# Canine Health Certificate to NC



## Nancy Jocoy (Apr 19, 2006)

Does anyone know the requirements NC had for health certificates
I am looking at attending a seminar in NC this fall but they want a 7-way vaccine (Yikes) which is more than AAHA even recommends.

My vet does not routienly give lepto (high risk of reactions, ineffective vaccine, no problems in area), corona (not worth it), bordatella(we all know about that one) so I would like to ask them why they are requiring the whole shooting match. Does NC require all this for a health certificate? If they don't I am going to ask why they are asking for more than any seminar I have ever been to.

(LOL of course we all cross state lines all the time but they want a health certificate)

NEVER MIND I FOUND A USEFUL LINK for people traveling with dogs

http://www.usda.gov/wps/portal/!ut/p/_s.7_0_A/7_0_1OB?navtype=SU&navid=TRAVEL_RECREATION


----------



## Kristen Cabe (Mar 27, 2006)

What is it you're needing this for??


----------



## Nancy Jocoy (Apr 19, 2006)

A seminar.

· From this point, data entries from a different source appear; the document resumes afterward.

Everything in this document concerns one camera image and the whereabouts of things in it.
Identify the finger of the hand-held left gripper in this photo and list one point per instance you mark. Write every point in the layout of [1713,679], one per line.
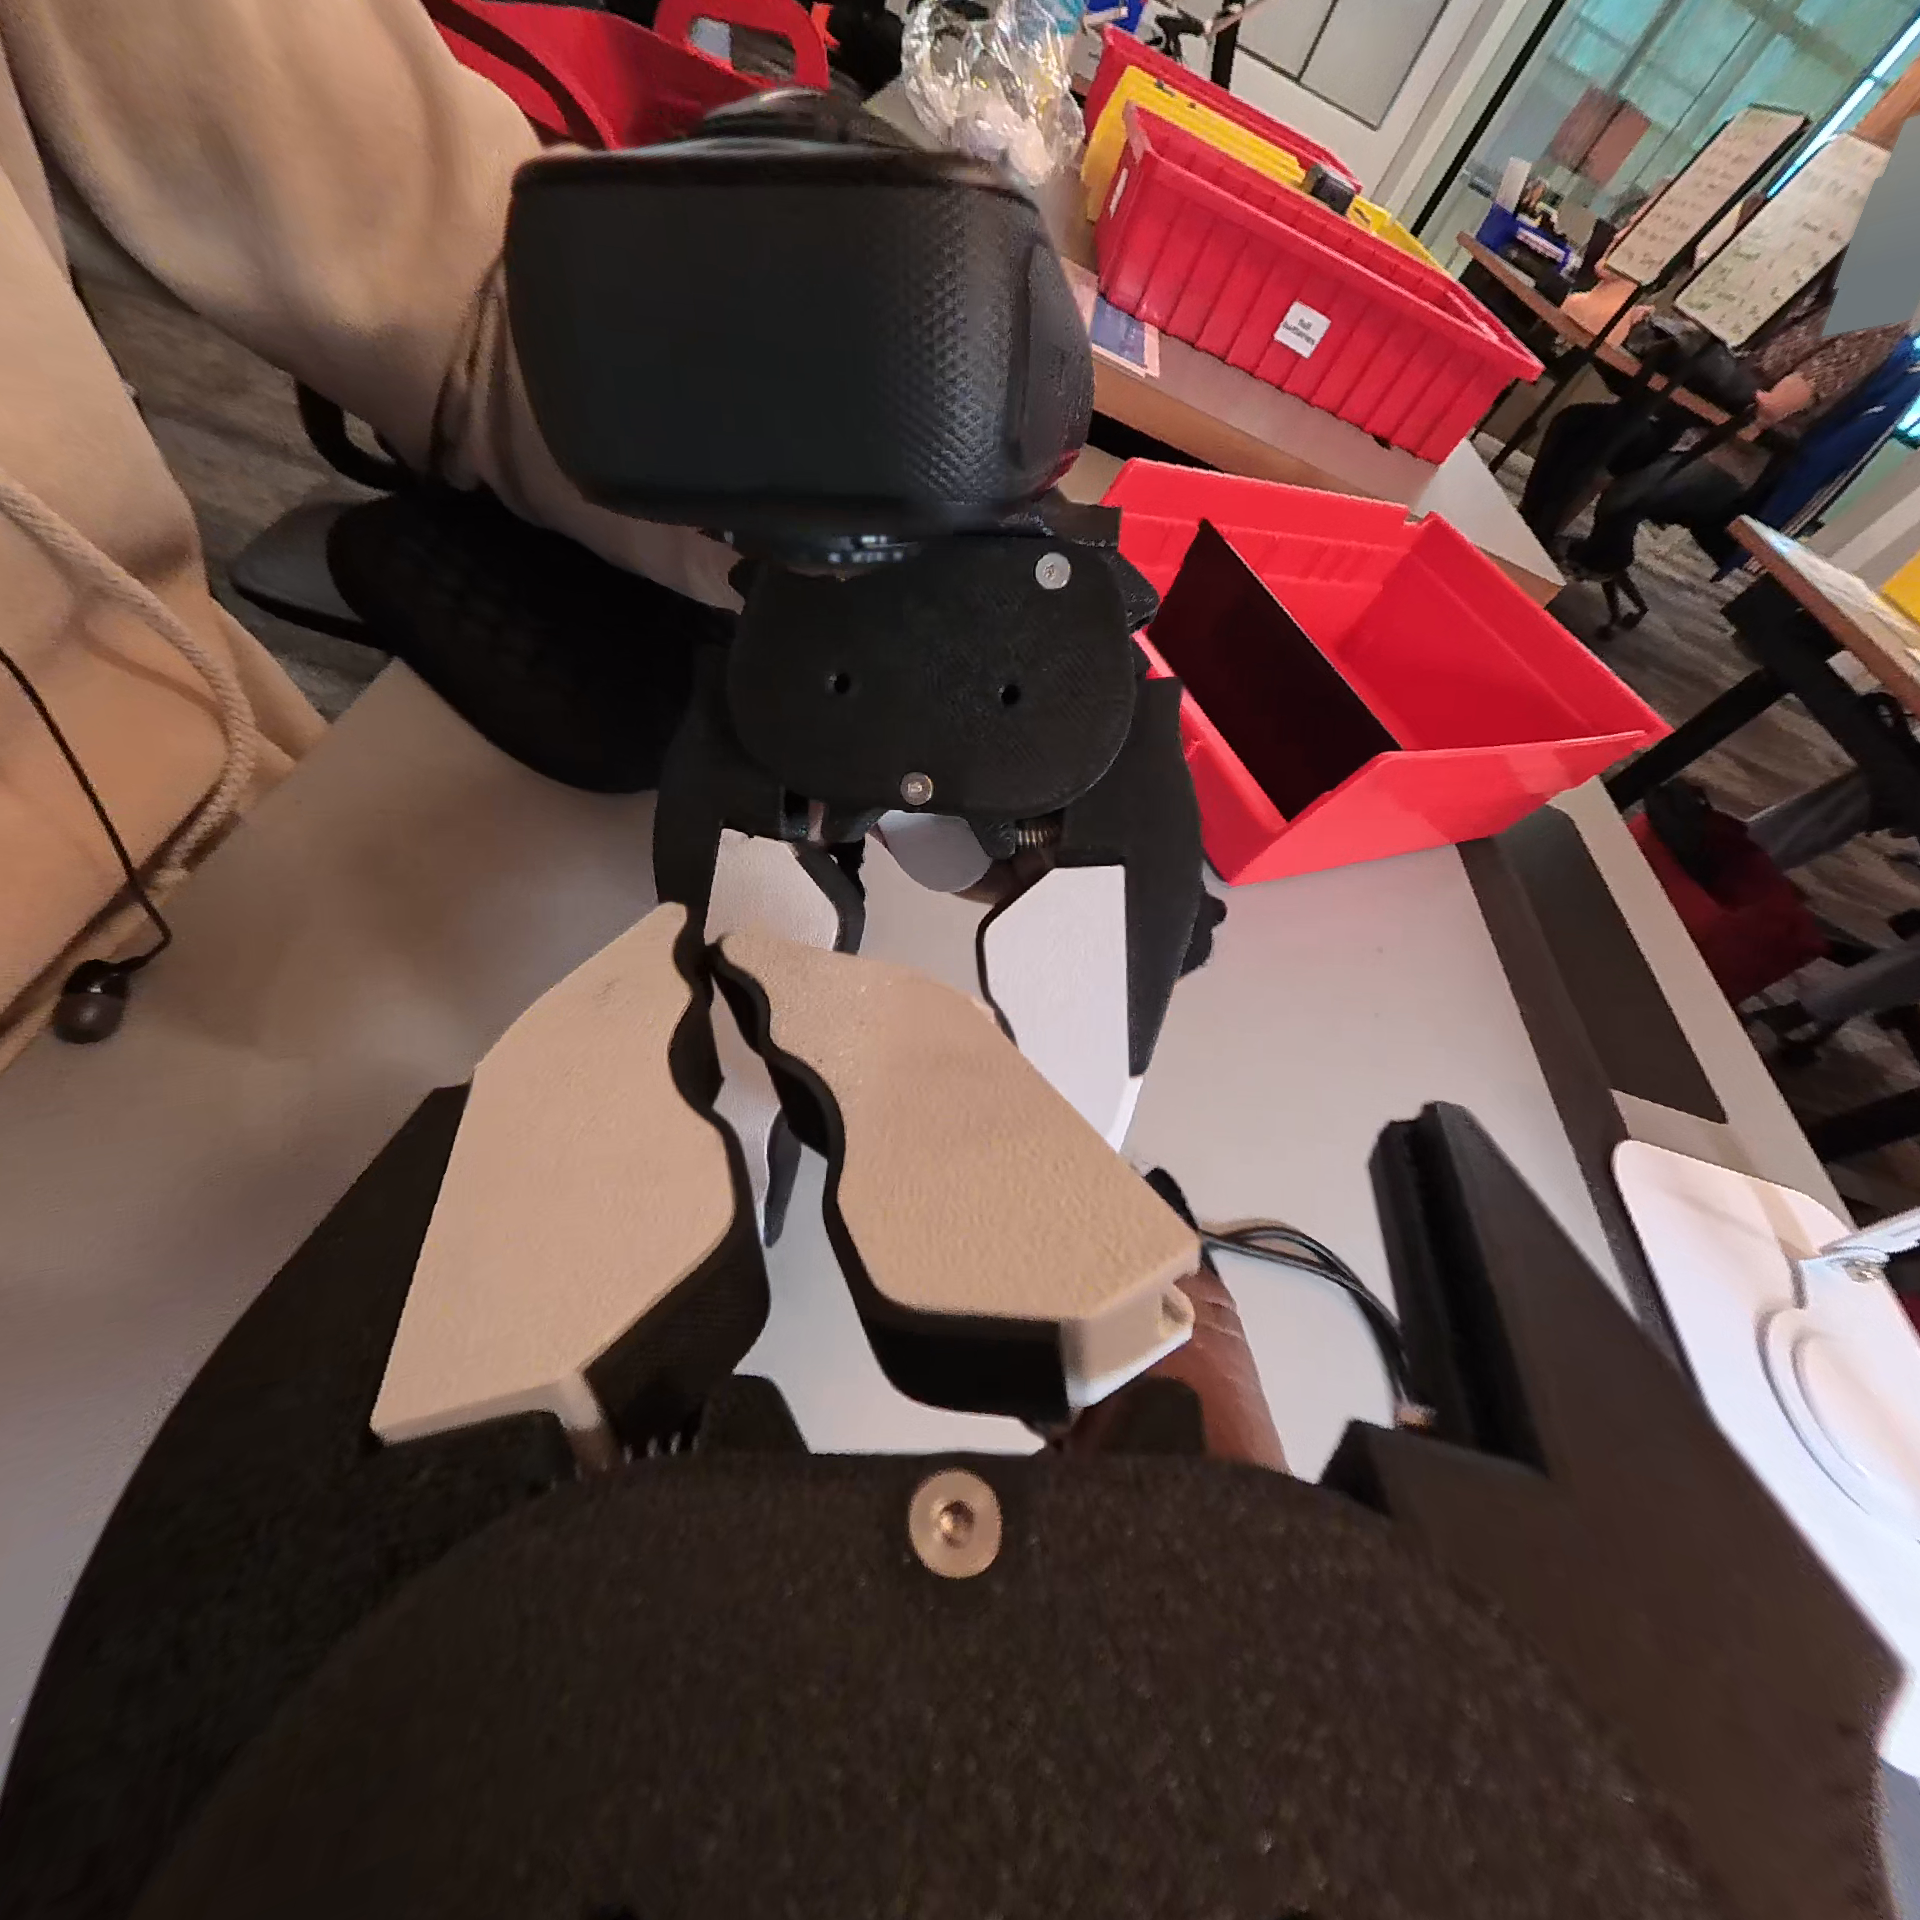
[1065,974]
[768,893]

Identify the person's left forearm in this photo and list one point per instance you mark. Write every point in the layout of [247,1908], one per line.
[300,196]

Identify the wooden desk with black frame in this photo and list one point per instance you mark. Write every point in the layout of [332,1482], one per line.
[1828,599]

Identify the clear plastic wrap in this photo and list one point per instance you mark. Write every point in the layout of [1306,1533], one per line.
[991,77]

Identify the whiteboard easel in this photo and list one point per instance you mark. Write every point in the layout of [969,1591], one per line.
[1704,188]
[1785,241]

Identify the large ribbed red bin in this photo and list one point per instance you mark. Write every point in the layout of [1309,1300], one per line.
[1276,284]

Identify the open red plastic bin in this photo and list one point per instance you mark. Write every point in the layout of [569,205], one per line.
[1500,676]

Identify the white tray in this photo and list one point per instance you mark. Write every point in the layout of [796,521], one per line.
[1711,1277]

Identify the blue printed paper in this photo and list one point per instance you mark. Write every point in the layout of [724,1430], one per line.
[1117,333]

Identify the wooden desk with black legs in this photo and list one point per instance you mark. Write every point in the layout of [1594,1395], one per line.
[1576,324]

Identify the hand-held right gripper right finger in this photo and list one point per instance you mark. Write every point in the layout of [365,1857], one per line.
[973,1155]

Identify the black office chair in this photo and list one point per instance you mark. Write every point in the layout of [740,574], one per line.
[493,645]

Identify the black bin divider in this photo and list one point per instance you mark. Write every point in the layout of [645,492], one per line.
[1259,676]

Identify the yellow plastic bin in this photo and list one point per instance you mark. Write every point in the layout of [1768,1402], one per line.
[1117,142]

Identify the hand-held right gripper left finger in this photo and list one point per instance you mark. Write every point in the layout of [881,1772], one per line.
[569,1186]

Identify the person's beige hoodie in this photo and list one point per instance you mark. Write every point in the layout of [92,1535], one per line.
[89,676]

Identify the red bag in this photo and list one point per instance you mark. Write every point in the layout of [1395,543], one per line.
[1724,902]

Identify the blue box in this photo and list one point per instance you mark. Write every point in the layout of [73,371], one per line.
[1522,236]

DHLPPC + bordatella + rabies

I just verified that I have all these shots on Grim (except the Bordatella) and they *expire* after the seminar but that may not be the case for other dogs.

All I saw in NC was the rabies requriement once I found the link on my own so I added the link thinking that others who may travel may find the USDA link useful.


----------



## Kristen Cabe (Mar 27, 2006)

Ahh. I see. :wink:


----------